Perfect Secrecy (or information-theoretic secure) means that the ciphertext conveys no information about the content of the plaintext. In effect this means that, no matter how much ciphertext you have, it does not convey anything about what the plaintext and key were. It can be proved that any such scheme must use at least as much key material as there is plaintext to encrypt. In terms of probabilities, it means that the probability distribution of the possible plaintexts is independent of the ciphertext.
We contrast this with semantic security, which I define by quoting the seminal 1984 paper of Goldwasser&Micali:
Whatever is efficiently computable about the cleartext given the cyphertext, is also efficiently computable without the cyphertext.

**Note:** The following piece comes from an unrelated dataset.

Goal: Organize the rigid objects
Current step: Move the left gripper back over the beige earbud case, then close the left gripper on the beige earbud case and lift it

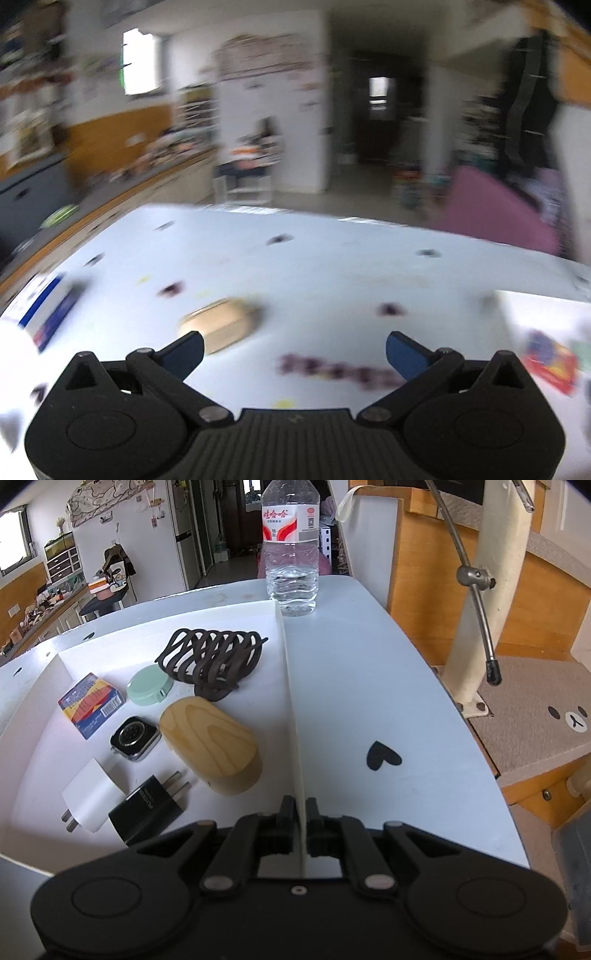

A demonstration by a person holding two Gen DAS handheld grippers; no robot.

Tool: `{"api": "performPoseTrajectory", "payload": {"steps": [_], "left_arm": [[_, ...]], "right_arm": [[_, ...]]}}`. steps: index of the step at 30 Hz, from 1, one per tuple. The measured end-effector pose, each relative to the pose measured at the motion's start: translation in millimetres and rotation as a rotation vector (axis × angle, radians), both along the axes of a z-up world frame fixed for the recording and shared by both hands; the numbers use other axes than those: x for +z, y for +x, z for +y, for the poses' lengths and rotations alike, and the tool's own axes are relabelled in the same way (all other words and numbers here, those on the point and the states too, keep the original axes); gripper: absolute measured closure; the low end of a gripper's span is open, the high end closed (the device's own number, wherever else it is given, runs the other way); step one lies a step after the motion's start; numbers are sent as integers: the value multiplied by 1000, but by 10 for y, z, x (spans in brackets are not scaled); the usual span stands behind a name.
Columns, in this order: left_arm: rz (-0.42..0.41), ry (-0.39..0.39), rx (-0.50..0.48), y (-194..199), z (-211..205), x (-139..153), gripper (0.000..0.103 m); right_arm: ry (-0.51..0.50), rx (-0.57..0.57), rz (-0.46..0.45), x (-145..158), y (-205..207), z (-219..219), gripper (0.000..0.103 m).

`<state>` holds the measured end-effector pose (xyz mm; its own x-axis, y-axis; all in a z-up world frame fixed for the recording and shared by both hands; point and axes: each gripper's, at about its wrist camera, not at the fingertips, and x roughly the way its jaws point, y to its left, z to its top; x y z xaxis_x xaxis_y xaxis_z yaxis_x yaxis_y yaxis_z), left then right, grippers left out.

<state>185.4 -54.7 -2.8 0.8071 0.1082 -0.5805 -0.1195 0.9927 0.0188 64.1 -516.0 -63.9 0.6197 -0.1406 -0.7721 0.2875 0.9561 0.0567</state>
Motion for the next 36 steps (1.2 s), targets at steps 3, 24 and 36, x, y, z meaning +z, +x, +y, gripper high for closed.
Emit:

For two examples, I quote my answer to this related question:
When used correctly, the One Time Pad (OTP) is information-theoretic secure, which means it can't be broken with cryptanalysis. However, part of being provably secure is that you need as much key material as you have plaintext to encrypt. Such a key needs to be shared between the two communicants, which basically means you have to give it to the other person through a perfectly secure protocol (eg by hand/trusted courier). So, actually it just allows you to have your trusted meeting in advance, rather than at the time of transmitting the secret information.
To illustrate this, consider what happens if one tries to brute force OTP? Since you have allowed an attacker infinite computational resources, he can keep guessing keys and calculating the appropriate plaintext until every key has been tested. Supposing the message was $b$ bits long, this would leave him with $2^b$ possible keys, each of which would generate a unique plaintext, making $2^b$ plaintexts. What is important here is that this means they would have candidate plaintexts corresponding to ever possible bit-string of length $b$. This means, even if you knew the message was "Meet me at the stadium at 2?
:15" (where ?
is 0,1,2 or 3), you still wouldn't have any idea what the ?
was, because the possible plaintexts would contain this string with every possible value of ?
.
Most cryptographic methods we use now are computationally secure. There are lots of different ways to do this, and I'll just sketch at a few of them. We might come up with a reduction to a problem conjectured to be hard (eg the Diffie-Hellman Problem or Discrete Log Problem). That is, we prove that "If you can break my cipher, you can solve [hard-problem]", meaning our problem is at least a difficult to solve as [hard-problem]. So, if the problem is indeed hard to solve, so must cracking our encryption be.